Report: State of Korean Public Financial Institution Support of Coal Power

Solutions for Our Climate (SFOC), an environmental group focusing on climate and air policy based in Seoul, Korea, released a new report (Korean/English) on the state of coal power project support by Korean public financial institutions. The report reveals that these institutions spent nearly USD 17 billion in coal power projects after 2008 - about half of which was for coal-fired power plants outside Korea. Before going into the details, first, a couple of points summarizing the state of coal power in Korea.

Korea Coal Power Snapshot

·       Domestically, eight new coal power units (7GW) were commissioned in 2017 alone, and seven more units (7GW) are in the pipeline (see Table 1).

·       Internationally, third in the world, following Japan and China, in terms of international coal finance.

·       Despite commitments to phase-out domestic coal, coal is still thriving in the new Administration. Despite having legal grounds to cancel, the Moon Administration recently issued one of the  final permits of a 2GW project. Furthermore, the Administration’s plans to decommission coal power plants are merely a continuation of plans already set during the previous administration.

·       Overseas coal projects continue despite administration change. Five months into the new administration, project finance loans for the controversial Cirebon 2 coal project were disbursed, and KEPCO, the Korean government owned utility entered into the concession agreement for the Nghi-Son 2 coal project.

<Table 1. New Coal Power Projects authorized after 2008>

Public Financial Institution Support of New Coal

SFOC’s new report shows how Korean public financial institutions contributed to the proliferation of coal.  

·       Financing for Domestic Coal Projects. The National Pension Service (NPS, USD 2.2 billion), Korea Development Bank (KDB, USD 1.7 billion) and Nonghyup Financial Holdings (USD 3.4 billion) have contributed the most in financing domestic coal projects.

<Table 2. Korean Public Financial Institution Support of Domestic Coal Power Plants>

·       Financing for Overseas Projects. Korea Export Import Bank (KEXIM) and Korea Trade Insurance Corporation (K-SURE) have supported the most.
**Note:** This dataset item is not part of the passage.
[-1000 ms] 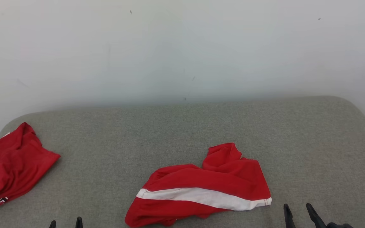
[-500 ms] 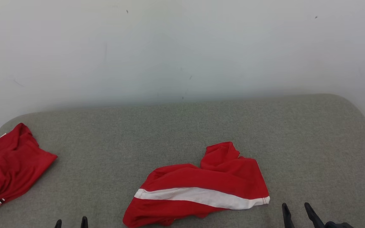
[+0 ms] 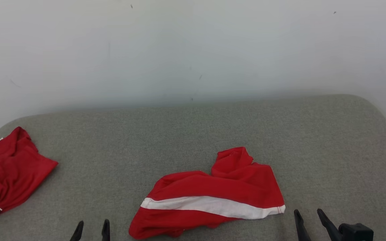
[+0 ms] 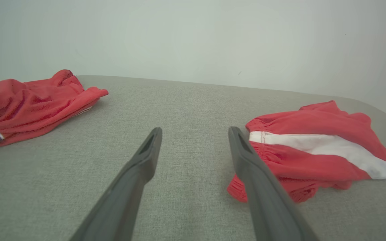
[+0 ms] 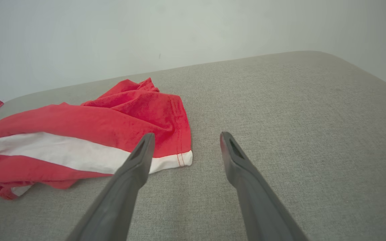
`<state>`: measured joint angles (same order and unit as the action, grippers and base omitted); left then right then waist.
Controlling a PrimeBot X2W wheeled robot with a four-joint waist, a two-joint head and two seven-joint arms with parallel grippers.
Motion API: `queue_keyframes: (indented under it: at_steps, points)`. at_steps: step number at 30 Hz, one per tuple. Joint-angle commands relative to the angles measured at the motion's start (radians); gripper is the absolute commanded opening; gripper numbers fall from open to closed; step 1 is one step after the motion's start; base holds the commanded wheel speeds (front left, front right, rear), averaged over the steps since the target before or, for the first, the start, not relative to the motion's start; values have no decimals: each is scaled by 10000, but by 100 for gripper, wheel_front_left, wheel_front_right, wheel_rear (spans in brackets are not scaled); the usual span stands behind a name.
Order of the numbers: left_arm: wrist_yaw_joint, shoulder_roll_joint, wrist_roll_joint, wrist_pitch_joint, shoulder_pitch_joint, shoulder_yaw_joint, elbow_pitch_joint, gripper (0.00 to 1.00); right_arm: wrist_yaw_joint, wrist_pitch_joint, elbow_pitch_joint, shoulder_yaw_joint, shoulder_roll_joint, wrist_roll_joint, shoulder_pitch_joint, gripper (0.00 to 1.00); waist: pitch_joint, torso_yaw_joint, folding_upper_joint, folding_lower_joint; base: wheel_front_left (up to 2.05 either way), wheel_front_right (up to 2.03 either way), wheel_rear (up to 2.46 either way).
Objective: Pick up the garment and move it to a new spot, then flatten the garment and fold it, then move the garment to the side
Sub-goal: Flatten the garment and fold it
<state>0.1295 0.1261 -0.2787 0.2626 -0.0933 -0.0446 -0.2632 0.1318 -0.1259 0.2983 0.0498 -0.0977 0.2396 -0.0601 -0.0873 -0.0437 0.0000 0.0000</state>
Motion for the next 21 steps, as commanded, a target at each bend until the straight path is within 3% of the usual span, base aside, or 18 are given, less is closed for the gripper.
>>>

Specific projects they have participated in are as below.

<Table 3. Korean Public Financial Institution Support of Overseas Coal Power Plants>

<Table 4.  KEXIM Financing of Overseas Coal Power Plants>

<Table 5. K-SURE Financing of Overseas Coal Power Plants>

Policy-Maker Response

·       Extensive Criticism at National Assembly. Our findings have led to legislator questioning of the Minister of Trade, Industry and Energy, the Presidents of KEXIM, KDB, NPS and KEPCO during the 2017 National Audit at the National Assembly. Such questioning was one of the most important reasons KDB, which was originally planning to finance the 1GW Dangjin EcoPower project, withdrew its plans to finance the project, subsequently leading to its cancellation.

·       Legislators move to restrict coal financing. Legislative bills restricting KEXIM, KDB and NPS financing of coal power projects have been proposed to the Korean National Assembly. The bills, if passed, will impose substantial political pressure on public financial institutions, by sending a clear message to such institutions to stay away from coal power investments.

Going Forward

·       Financing of several domestic and overseas projects expected during 2018.  Several new coal power projects will be seeking financing during 2018, and should be on the watch. Domestically, the Gangreung Eco-Power project and the Samcheok PosPower project will be seeking financing arranged by KB Kookmin Bank and KDB, respectively. The Nghi-Son 2 Project in Vietnam will seek financing from KEXIM and the Nam Dinh 1 project as well.

·       Our Plans. SFOC will closely monitor the state of financing of these projects. In order to prevent such financing, we will show financial institutions that such investments may turn out risky due to stronger climate and air quality regulations and the removal of schemes practically subsidizing coal power. We will also publicize the human rights violations and environmental harms that the overseas projects may potentially cause.